(Stored entries)
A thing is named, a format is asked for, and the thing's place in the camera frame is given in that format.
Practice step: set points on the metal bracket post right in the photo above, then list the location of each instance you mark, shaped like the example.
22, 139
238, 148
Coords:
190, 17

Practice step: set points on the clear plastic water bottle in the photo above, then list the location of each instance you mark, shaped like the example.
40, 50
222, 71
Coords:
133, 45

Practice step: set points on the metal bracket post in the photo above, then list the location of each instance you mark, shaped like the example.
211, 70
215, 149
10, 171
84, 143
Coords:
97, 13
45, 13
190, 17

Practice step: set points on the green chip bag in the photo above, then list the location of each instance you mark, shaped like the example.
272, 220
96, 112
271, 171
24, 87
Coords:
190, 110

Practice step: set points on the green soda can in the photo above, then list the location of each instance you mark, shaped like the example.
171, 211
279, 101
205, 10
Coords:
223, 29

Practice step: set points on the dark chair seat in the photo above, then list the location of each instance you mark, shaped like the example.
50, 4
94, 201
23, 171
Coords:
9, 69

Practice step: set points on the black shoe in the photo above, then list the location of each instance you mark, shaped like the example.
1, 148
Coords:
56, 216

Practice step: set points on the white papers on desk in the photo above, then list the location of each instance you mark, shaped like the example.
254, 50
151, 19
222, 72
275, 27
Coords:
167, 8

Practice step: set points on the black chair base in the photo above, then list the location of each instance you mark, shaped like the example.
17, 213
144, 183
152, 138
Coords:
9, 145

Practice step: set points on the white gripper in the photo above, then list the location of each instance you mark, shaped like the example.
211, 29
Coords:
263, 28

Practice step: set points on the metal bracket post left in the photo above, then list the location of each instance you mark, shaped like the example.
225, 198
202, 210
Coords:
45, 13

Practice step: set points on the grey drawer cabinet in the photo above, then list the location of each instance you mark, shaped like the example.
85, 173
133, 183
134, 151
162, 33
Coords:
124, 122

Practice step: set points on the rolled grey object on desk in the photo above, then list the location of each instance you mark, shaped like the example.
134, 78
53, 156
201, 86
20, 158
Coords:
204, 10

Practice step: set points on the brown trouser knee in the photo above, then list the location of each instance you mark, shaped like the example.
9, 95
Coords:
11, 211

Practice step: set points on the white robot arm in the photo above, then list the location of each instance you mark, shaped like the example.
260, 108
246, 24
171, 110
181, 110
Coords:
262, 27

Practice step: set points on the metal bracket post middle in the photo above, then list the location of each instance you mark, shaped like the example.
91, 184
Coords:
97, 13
...
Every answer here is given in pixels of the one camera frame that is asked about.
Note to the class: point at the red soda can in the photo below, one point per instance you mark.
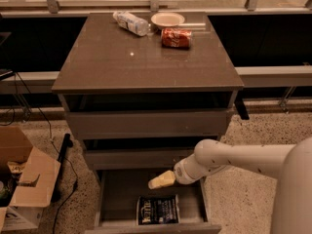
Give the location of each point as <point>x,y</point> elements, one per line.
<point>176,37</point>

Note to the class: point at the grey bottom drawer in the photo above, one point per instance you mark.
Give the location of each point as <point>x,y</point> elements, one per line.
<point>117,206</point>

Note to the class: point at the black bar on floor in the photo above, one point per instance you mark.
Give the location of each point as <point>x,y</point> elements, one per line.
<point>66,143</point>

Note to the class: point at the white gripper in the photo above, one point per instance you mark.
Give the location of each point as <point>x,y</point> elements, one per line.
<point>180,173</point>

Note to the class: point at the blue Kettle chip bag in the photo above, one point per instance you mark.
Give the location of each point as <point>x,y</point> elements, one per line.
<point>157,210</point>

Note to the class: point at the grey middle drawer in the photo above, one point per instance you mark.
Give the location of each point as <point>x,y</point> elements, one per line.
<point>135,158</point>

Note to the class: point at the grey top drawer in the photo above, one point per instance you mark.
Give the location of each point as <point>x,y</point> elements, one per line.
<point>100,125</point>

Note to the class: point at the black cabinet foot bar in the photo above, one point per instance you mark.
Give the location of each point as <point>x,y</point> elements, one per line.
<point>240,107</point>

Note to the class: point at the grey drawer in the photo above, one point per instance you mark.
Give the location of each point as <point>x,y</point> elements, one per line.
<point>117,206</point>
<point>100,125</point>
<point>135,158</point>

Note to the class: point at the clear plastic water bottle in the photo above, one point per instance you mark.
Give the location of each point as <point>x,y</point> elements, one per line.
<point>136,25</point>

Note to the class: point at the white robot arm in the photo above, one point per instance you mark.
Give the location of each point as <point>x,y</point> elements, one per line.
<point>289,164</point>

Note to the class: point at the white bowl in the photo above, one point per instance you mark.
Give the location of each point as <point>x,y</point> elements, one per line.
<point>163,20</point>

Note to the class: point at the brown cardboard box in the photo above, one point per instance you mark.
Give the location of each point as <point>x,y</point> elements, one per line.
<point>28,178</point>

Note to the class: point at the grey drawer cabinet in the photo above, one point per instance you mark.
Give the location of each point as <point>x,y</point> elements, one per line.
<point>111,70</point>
---
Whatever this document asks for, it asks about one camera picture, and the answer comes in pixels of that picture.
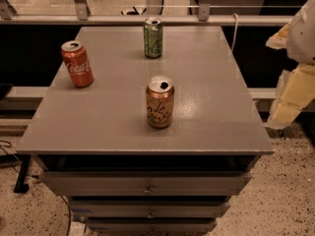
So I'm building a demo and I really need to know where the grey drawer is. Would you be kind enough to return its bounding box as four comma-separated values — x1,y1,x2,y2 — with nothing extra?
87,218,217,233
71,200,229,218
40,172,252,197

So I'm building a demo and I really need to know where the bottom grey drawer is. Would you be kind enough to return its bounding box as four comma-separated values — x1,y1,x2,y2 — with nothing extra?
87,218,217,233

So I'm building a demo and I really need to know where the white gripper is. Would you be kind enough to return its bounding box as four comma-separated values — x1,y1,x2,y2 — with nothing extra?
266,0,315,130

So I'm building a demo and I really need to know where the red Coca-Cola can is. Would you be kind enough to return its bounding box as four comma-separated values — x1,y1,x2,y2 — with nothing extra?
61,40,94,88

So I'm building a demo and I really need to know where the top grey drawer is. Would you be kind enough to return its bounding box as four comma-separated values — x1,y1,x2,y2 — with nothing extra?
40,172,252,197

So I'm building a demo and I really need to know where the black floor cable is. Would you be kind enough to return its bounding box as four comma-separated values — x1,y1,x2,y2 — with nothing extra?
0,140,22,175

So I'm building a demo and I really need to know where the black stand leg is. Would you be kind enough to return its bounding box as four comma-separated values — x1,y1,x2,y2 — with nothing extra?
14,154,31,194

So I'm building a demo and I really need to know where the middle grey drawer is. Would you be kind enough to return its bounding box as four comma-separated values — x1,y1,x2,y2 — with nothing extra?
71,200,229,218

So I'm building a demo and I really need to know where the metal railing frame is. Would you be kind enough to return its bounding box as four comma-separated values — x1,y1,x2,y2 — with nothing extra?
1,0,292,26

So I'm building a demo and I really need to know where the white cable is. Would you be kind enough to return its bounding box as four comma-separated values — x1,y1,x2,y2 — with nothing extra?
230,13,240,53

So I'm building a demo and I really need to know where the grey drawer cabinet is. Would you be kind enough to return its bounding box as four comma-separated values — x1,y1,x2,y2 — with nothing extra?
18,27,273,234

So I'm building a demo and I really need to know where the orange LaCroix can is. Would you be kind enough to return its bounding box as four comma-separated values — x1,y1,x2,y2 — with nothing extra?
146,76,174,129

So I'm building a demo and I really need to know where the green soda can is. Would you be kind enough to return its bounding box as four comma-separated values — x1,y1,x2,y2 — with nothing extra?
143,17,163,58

# [EXERCISE DIRECTIONS]
Above are the records; copy exactly the lines from the line with "<point>136,25</point>" through the line with "Note to the class: point at the white bowl", both included.

# [TASK OUTPUT]
<point>136,25</point>

Note to the class: point at the white robot arm in the photo above, one point per instance you mark.
Give the location of each point as <point>x,y</point> elements, one per line.
<point>289,164</point>

Note to the class: point at the white bowl in the photo above, one point per instance you mark.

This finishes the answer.